Integrative Body Psychotherapy
Wilhelm Reich (1897–1957) and Alexander Lowen founded the integrative body psychotherapy by their therapeutial work. It joins concepts of depth psychology together with parts of bio-energetics, gestalt-therapeutical body work and regressive breath therapy to form an integral approach.
It is based on the insight that repressed feelings, experiences and phantasies block mental and physical experience. These blockades appear e.g. in chronic tensions, deficient body expression and psychosomatic grievances. They become perceivable in a multitude of troubles which impedes a full development of human life energies.

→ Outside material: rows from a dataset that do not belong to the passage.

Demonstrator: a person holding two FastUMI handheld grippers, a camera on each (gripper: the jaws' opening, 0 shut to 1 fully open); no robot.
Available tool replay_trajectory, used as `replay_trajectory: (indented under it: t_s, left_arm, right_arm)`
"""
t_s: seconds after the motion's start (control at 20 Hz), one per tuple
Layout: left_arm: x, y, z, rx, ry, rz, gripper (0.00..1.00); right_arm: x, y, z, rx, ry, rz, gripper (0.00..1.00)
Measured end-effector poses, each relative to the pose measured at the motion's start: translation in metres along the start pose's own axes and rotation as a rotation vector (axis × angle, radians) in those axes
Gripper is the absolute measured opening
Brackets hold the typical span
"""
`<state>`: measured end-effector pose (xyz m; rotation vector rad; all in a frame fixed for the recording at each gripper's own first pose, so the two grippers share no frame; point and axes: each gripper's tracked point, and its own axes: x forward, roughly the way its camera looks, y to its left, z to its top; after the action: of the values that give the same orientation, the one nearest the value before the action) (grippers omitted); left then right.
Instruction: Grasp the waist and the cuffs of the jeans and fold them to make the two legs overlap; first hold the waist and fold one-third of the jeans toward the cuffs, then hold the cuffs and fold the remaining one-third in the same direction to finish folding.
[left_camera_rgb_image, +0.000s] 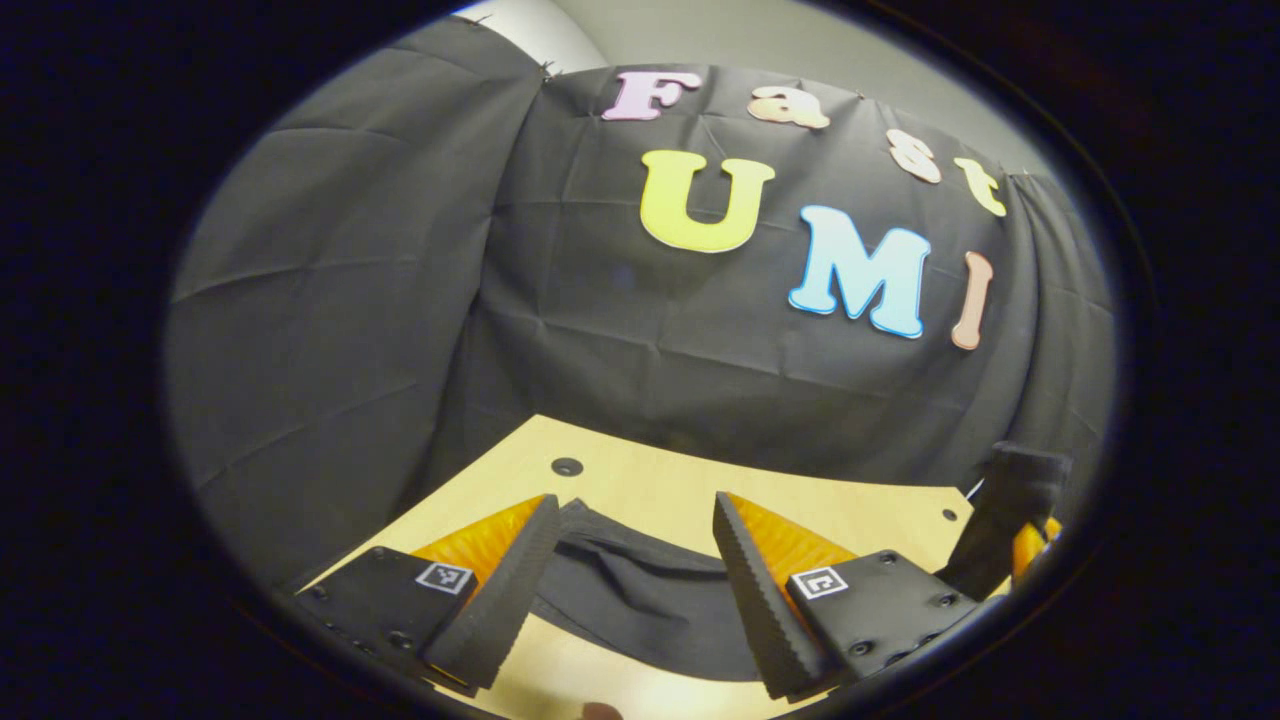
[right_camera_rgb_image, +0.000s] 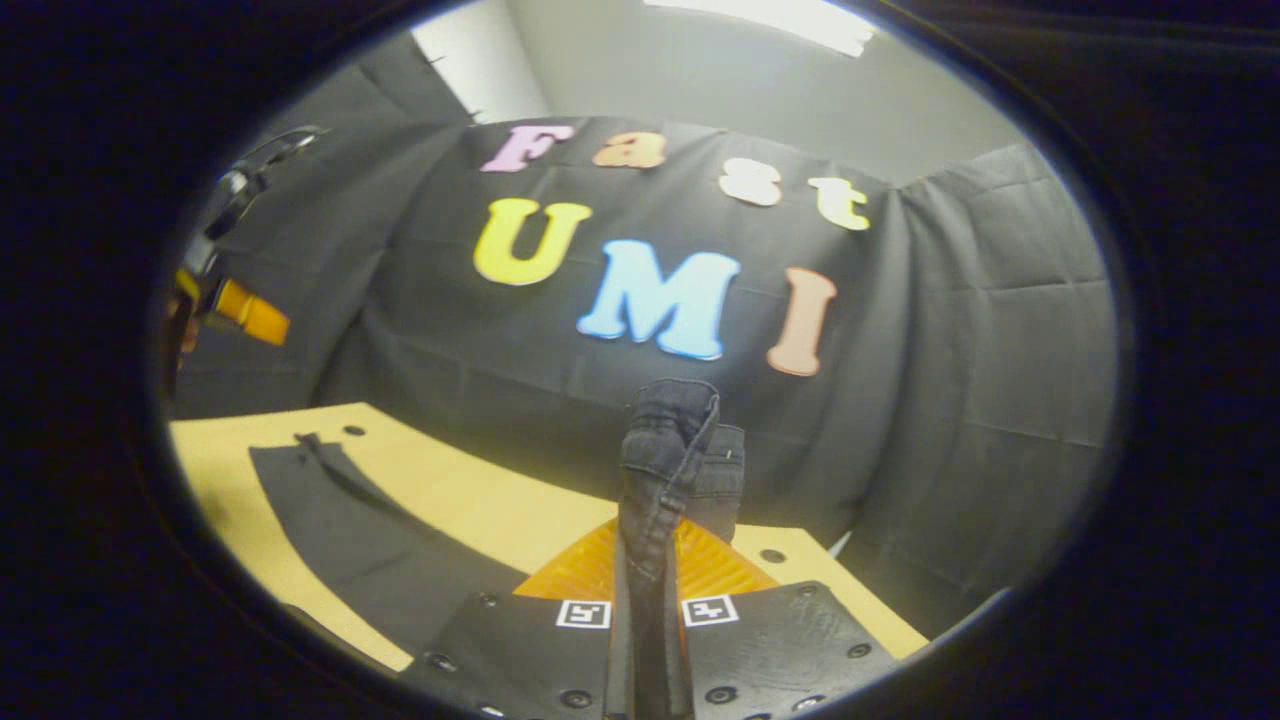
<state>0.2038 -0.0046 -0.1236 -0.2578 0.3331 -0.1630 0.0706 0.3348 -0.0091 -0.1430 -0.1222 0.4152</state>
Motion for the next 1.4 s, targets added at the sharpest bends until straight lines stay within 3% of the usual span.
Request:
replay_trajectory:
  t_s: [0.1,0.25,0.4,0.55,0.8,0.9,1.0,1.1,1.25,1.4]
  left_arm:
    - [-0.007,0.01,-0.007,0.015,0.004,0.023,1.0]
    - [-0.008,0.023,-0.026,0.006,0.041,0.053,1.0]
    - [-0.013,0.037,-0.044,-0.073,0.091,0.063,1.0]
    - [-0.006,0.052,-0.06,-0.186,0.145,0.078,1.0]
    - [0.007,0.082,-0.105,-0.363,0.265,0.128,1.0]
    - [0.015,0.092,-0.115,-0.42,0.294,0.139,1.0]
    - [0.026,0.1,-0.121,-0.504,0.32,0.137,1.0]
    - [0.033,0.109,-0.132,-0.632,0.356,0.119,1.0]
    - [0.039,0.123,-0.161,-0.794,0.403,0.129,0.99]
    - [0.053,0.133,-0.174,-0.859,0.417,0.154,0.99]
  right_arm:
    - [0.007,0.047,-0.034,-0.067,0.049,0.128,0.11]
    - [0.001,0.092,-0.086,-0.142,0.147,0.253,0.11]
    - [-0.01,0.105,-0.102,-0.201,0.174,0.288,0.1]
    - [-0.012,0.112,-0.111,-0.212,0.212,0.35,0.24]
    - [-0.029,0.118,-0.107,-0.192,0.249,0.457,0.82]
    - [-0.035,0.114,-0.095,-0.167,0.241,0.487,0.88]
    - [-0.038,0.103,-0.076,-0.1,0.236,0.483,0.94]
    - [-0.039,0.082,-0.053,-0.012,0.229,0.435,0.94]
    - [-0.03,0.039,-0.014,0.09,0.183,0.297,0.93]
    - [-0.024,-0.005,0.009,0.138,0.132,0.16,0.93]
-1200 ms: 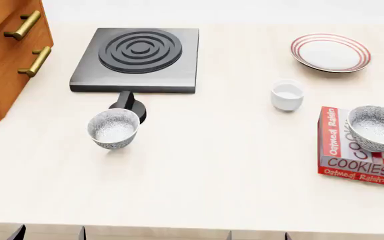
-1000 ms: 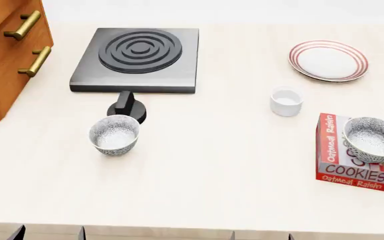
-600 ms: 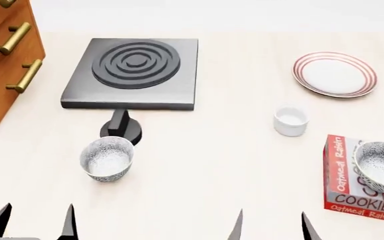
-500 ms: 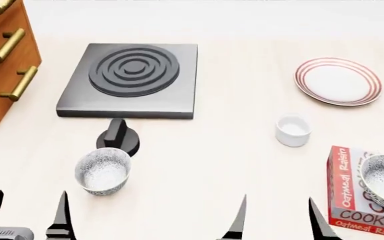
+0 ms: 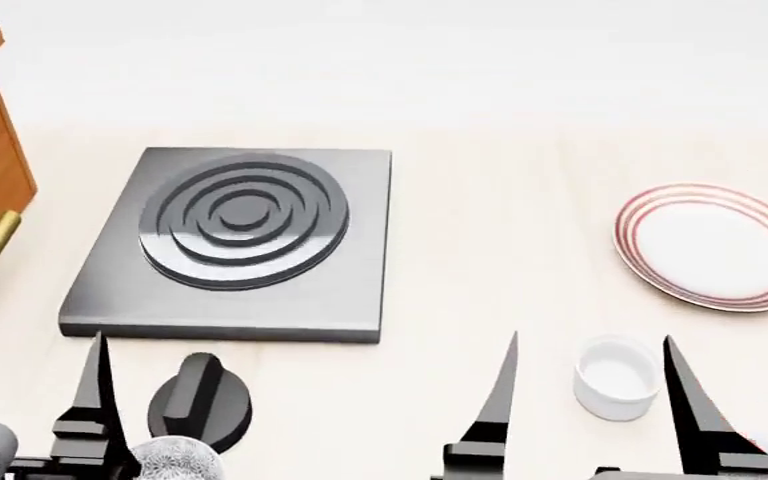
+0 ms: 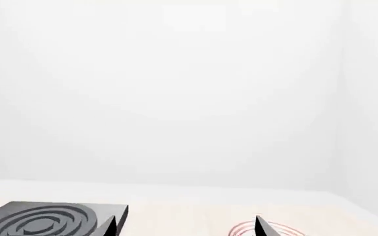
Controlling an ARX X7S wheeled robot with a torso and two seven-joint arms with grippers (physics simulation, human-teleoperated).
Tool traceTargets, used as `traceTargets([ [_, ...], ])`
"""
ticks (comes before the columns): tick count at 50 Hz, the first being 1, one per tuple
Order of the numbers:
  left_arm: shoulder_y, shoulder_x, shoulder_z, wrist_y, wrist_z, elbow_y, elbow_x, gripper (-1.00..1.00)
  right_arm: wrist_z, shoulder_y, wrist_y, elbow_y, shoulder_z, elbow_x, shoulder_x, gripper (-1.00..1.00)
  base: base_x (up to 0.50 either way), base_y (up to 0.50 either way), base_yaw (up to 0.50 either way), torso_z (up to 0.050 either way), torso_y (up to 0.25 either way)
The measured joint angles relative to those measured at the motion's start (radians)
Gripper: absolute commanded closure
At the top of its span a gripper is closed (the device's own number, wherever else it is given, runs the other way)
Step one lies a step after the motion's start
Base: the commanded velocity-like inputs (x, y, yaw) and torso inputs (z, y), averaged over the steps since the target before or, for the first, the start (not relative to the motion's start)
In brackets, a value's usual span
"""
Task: Pick the akita bowl on the cookies box and place it on the plate.
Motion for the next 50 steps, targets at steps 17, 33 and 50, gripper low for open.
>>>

During the therapeutical work the individual suppression fortune is being decoded by means of the “body memory” and body language. This process is focused on childhood experiences, patient-therapy relationship and emotional, physical and rational experience and processing of past and current conflicts.
The basic and decisive item is the dialog between client and therapist. Body techniques selected in a topic-oriented way are integrated into this dialog in order to alter the way of breathing, the muscular structure and the unconscious body view. They are less aimed at feeling and experiencing what is currently happening.
The goal of integrative body psychotherapy is to open various levels of human experience: body perceptions, body expression, inner imaginations and phantasies, feelings, and understanding and classification. This growing integration of body and soul, of feeling and understanding, stimulates integral perception, experience and accepting of oneself and the world.
Integrative body psychotherapy can be used to handle various physical-mental problems. It is mainly used for individual therapy but sometimes also for couples, families and groups.